→ Exercise brief: Below is some data. Retype exactly the lines starting at the one with "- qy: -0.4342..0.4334" and ending at the one with "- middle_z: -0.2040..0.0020".

→ Input data:
----

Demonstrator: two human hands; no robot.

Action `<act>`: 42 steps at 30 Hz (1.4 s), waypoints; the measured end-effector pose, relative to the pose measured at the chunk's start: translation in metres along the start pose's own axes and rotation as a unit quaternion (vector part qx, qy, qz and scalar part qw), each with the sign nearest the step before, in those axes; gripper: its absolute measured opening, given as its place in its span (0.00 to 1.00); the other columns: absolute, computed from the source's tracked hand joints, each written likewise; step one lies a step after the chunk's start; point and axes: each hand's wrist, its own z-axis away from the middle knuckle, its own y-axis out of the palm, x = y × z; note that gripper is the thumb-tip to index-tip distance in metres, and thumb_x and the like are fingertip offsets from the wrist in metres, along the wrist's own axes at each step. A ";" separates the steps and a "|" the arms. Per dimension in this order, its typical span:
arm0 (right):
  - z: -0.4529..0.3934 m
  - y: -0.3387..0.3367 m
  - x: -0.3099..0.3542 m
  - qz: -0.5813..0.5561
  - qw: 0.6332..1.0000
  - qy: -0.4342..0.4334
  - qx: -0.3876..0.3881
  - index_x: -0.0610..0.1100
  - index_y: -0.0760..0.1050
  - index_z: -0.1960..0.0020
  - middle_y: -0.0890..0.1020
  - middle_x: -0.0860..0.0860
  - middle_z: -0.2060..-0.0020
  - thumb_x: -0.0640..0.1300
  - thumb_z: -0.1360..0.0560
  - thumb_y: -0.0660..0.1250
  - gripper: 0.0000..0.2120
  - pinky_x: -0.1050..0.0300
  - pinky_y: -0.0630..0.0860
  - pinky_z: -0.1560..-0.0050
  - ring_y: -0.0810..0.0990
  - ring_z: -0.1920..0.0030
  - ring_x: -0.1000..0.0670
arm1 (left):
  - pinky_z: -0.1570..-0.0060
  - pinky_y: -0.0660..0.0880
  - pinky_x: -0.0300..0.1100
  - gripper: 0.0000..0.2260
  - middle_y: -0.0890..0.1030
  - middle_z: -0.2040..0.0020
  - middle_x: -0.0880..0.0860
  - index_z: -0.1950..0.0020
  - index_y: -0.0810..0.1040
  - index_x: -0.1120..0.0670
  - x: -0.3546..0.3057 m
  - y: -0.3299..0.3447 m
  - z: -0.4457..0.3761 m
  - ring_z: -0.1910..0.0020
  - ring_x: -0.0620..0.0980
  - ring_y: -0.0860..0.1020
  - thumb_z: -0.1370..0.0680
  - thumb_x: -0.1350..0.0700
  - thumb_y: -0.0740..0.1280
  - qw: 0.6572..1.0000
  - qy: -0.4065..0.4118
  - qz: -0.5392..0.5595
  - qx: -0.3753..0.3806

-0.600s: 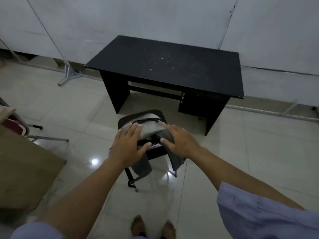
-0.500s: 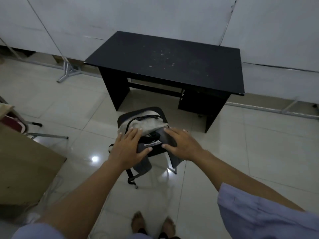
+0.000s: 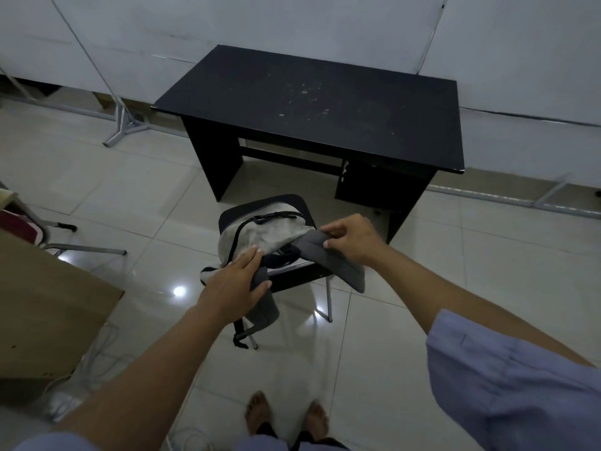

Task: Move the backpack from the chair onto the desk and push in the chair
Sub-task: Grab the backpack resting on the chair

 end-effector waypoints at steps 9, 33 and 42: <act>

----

→ Exercise answer:
  - qy: -0.4342..0.4334
  - qx: -0.3876..0.3881
  - index_x: -0.0610..0.1100
  - index_y: -0.0760..0.1050
  - index_z: -0.1960..0.0020
  - middle_y: -0.0890..0.1020
  - middle_x: -0.0860..0.0860
  - middle_z: -0.2060..-0.0020
  - thumb_x: -0.0640..0.1300
  - thumb_z: -0.1360..0.0560
  - thumb_y: -0.0660..0.1250
  - gripper: 0.0000..0.2120
  - pinky_x: -0.1050..0.0300
  - pinky_y: -0.0630..0.0860
  - pinky_z: -0.1560..-0.0050
  - ring_y: -0.0810..0.0990
  - ring_z: -0.1920..0.0030
  - ring_x: -0.1000..0.0670
arm1 (left):
  - pinky_z: -0.1570..-0.0060
  - pinky_y: -0.0660..0.0880
  - pinky_x: -0.0300..0.1100
  - gripper: 0.0000..0.2260
  - middle_y: -0.0890..0.1030
  - middle_z: -0.2040..0.0020

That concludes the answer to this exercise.